I stepped between the woman and Prussia and managed to get one of my hands around her throat. She kicked her leg up over my head and I knew what she planned to do before she executed but delivered it faster than I could react. She used her leg to leverage herself out of my grip by pushing on my throat with her calf and simultaneously kick me in the head as she pushed me backwards. She did a cocky spin and landed in a fighting stance, a smile across her face.
I hadn’t fallen but she had managed to get out of my grip easily enough. Her ability to fight had become problematic. I stood for a moment to assess my next attack and my ears pricked up. The team had reached this floor and would come in any moment. The look on her face suggested she realized I wasn’t alone and we would have company soon. She began inching her way toward the door and I decided now would be the best time, when she had other things on her mind like an escape.
I ran to intercept her at the door and she barely made it in front of me, closer to the door but exactly where I wanted her. I grabbed the back of her shirt and pulled as hard as I could. I pulled her so hard that she lifted off the ground and flew into the back wall, dropping hard to the ground. I didn’t wait for her to get up. I ran to where she had fallen and snapped her left leg. Blood splattered all over the wall. I picked her up by the throat and carried her one handed, feet barely dragging a bloody path behind her, to where Prussia sat in the middle of the room.
“What did you want with her?” I yelled.
“A snack,” she said through gritted teeth, “A…royal…snack,”
I snarled at her and growled a deep, low growl. She hissed a gargled hiss back at me. I grabbed her by the head and her eyes went wide with the realization of what would come next but it came faster than her mouth could open to protest. I crushed her skull and enjoyed watching her face distort into different levels of pain in that instant.
The last spray of blood splashed the crumbling walls of the dank basement. But I stood defeated and my heart ached at what I had failed to do not only for the Queen but for Prussia. Never mind the fate of our species. I hadn’t managed to save her frail life no matter how hard I had tried.
I looked down on Prussia still sitting in the chair, streaks of blood from feedings so entangled with one another that she looked dipped in it all. I let a hand touch her hair and felt the single soft wave by the crown of her head that wasn’t matted with blood. I gave a light stroke to her cheek as I tried to find a way to say goodbye.
“The perimeter is secured. Full sweep has been achieved,” said one of my men, “Do you want to take her with us?”
“No,” I said, looking down on Prussia’s blood soaked and chewed body, “I don’t think the Queen would have any need for a corpse,”
“I mean the one in the chair,” he said, “We took care of everyone in the freezer already,”
“Is she not still alive?” asked the guard.
“There is no way she could still be alive with this much blood,” I said, pointing around on the floor.
I said i
t with anger in my voice and when I looked at the guard I saw him take a step back.
“Very true, I’m sorry…” said the guard, “Did you check for a pulse?”

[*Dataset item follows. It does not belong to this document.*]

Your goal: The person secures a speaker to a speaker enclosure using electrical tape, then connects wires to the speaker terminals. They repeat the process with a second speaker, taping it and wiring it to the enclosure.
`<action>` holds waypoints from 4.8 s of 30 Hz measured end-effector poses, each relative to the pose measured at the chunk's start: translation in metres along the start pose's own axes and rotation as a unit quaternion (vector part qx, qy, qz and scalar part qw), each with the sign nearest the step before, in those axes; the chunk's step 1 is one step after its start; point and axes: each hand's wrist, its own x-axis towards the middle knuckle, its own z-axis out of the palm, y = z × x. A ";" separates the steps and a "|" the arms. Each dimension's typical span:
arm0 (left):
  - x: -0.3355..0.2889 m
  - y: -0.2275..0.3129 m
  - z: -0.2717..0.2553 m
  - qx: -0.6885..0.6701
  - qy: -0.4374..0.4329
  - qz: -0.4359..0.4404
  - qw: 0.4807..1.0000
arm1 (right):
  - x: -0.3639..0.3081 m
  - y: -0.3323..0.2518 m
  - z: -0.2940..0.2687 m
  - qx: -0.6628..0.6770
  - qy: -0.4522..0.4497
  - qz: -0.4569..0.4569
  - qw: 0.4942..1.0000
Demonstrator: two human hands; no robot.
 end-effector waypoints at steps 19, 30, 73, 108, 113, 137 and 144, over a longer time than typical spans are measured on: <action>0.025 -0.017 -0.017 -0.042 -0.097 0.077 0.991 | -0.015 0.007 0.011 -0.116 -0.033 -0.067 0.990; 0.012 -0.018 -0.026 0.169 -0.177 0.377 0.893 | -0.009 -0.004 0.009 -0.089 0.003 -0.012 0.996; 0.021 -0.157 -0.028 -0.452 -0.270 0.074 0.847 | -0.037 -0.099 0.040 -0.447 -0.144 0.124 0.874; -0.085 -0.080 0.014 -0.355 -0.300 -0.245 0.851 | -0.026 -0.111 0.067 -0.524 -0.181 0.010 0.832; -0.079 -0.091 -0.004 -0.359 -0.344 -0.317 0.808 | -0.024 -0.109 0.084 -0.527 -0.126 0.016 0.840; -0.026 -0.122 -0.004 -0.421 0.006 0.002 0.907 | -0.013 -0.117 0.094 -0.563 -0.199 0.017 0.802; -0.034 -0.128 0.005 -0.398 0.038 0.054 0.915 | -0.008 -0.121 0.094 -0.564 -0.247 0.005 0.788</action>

I wanted to rip his head off. I gave him a dirty look and a deep growl uttered deep in my throat. His mouth clamped shut immediately as he realized he had crossed a line he hadn’t known to be there. He couldn’t see me trying to say goodbye to her? He had to keep igniting false hopes? A human couldn’t lose so much blood and survive.
I had been too late. She didn’t stir, she didn’t move to my touch, she didn’t wake to the noise of what had gone on around her, and as I looked down at her again her skin looked pearl pale with an ethereal shine.
I let my hand stroke her cheek one more time. And I felt her exhale. It wasn’t much, it was the smallest motion, but I had felt it and even if the chances were one in a billion, it ignited a hopeful spark in me that hurt immediately. Because I knew it more than likely to be an involuntary reaction of a decomposing human body than anything else but still I had hope.